6.8.12

filha de professora sofre


Embora pareça que o blogue está de férias desde Junho, data do último post aqui escrito, só agora é que estou a fazer verdadeiro jus à definição de ócio. Mas não é para falar da minha vida de veraneante que aqui me encontro. Hoje venho dissertar sobre uma epidemia que se verifica anualmente, pela altura do Verão, e que se manifesta através de enxaquecas, crises de ansiedade, episódios de desespero nervoso e bastantes dores na alma. Apesar da facilidade de diagnóstico naquele que é um dos maiores grupos populacionais, os professores, também se podem verificar alguns dos sintomas nos seus descendentes. Sim, estou a falar do concurso para a colocação de professores, essa espécie de totoloto geográfico onde a probabilidade de se receber um prémio agradável é mais pequena que a de se apanhar uma doença que só aparece a cada 100 mil pessoas.

Todos os anos a história se repete: ordenar os códigos segundo a preferência geográfica, inserir os códigos na aplicação, rezar 30 ladainhas quando se está prestes a carregar em “submeter”, prometer ir a Fátima enquanto o formulário é submetido, pular de felicidade e agradecer às fadinhas se tudo correr nos conformes, alternar entre choro compulsivo e fúria dantesca, qual doente bipolar, caso algo corra mal. Este concurso é um verdadeiro teste ao sistema nervoso dos professores, disso não há dúvida, mas quem sofre os danos colaterais são os filhos que ajudam os pais nesta altura delicada das suas vidas. E sim, este testemunho é autobiográfico. O ano passado em Agosto, este ano em Julho. A lengalenga é sempre a mesma, os códigos é que mudam. Para os mais leigos na matéria não interessa saber que o número 171700 equivale ao Agrupamento de Escolas D. Pedro V. Ou que trocar o 700 por 451 pode significar emprego não em Lisboa, mas sim em Alijó. É a triste realidade, um número mal colocado pode tornar o professor numa espécie de saltimbanco, qual membro de uma companhia de teatro que percorre o País de lés-a-lés.
Repito, para o cidadão comum pouco interessa esta prosa. Para o filho de um progenitor que se lembrou de seguir esta profissão de risco, a conversa muda de figura. Expressões como “Escolas TEIP” (escolas quê?) e “QZP” (isso é uma doença?) fazem parte do quotidiano, não há hipótese de se lhes fugir. Como membro desta classe populacional desde que vim ao mundo, sinto-me na obrigação de explicar alguns dos conceitos base.

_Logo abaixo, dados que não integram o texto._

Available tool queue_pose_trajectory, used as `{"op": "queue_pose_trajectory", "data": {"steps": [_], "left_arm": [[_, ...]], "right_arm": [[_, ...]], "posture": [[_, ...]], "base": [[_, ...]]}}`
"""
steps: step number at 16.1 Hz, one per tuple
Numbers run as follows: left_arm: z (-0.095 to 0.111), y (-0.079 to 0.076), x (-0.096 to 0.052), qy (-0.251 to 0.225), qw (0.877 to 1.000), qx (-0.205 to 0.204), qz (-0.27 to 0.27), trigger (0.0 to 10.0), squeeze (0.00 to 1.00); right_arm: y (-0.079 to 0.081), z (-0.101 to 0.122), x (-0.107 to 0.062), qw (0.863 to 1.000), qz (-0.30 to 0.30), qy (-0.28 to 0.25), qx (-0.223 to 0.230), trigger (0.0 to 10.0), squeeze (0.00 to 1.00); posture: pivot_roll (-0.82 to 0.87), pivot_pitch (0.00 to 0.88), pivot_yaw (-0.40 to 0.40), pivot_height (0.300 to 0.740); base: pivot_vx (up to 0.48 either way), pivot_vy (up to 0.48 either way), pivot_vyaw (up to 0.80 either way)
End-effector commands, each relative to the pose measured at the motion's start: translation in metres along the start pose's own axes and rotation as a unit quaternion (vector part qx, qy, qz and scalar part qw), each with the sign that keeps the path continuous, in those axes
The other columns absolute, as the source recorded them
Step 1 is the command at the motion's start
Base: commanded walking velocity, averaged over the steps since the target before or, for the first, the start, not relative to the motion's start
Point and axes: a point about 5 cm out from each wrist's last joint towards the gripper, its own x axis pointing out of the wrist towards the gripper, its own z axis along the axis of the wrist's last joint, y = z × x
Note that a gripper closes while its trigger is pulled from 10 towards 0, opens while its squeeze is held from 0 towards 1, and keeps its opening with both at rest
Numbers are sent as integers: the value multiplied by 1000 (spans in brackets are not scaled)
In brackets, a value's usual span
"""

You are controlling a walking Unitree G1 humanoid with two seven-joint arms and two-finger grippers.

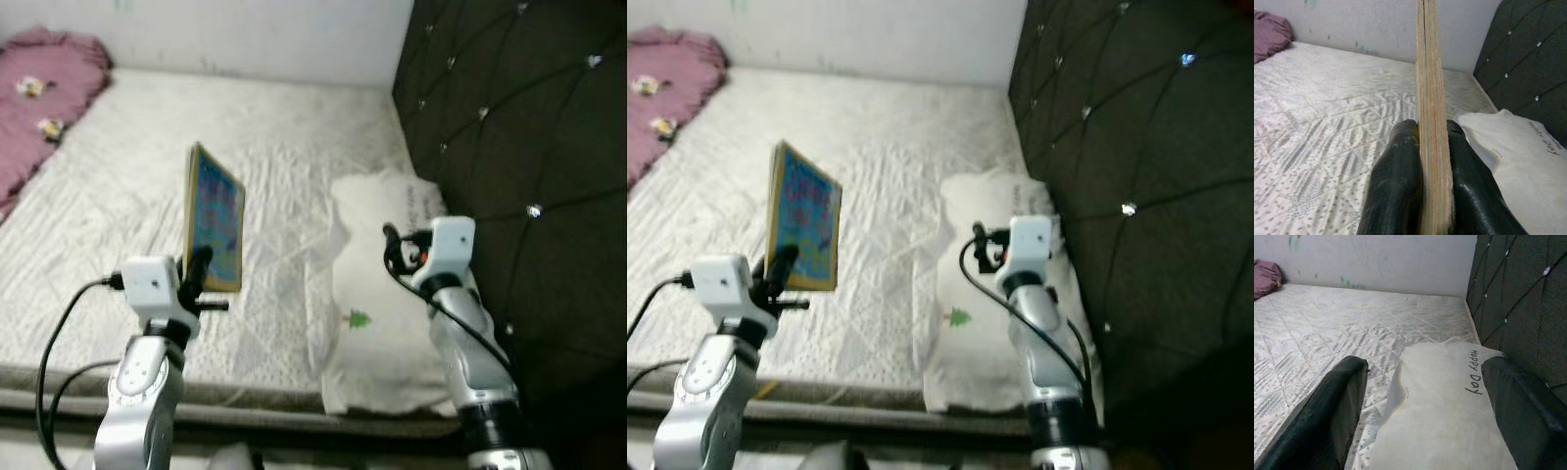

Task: Clean up the room

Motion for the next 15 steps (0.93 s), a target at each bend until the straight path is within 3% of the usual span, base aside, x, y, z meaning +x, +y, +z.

Escolas TEIP são aquelas que se encontram em Território Educativo de Intervenção Prioritária. São escolas para as quais se deve fazer um seguro de vida antes de se meterem lá os pés. Vale a pena também investir num colete à prova de bala ou numas aulas de esgrima ou karaté, só por descargo de consciência. E por amor à vida, vá. QZP traduz-se por Quadros de Zona Pedagógica. É difícil explicar o que é isto do QZP. Geograficamente abrange freguesias e concelhos mas não se podem utilizar os distritos como linhas de fronteira. Por outras palavras, é uma grande dor de cabeça e pode funcionar como uma variante do tiro ao alvo. Arranja-se um mapa dividido por QZPs, com as escolas existentes devidamente destacadas, e flechas conforme o número de Quadros aos quais se concorreu. Depois é uma questão de pontaria e sorte. Se se acertar na escola desejada, lancem-se foguetes e faça-se a festa. Se calhar numa escola lá para trás do sol-posto… Bom, primeiro estranha-se, depois entranha-se.

A vida de um filho de um professor, esse ofício que enche os bolsos dos farmacêuticos à pala dos calmantes vendidos, não é nada fácil, tenho-vos a dizer. Para a restante população 172315 é um mero número. Para mim significa acender muitas velinhas e rezar para que a minha mãe fique nalguma das escolas do Agrupamento D. Filipa de Lencastre.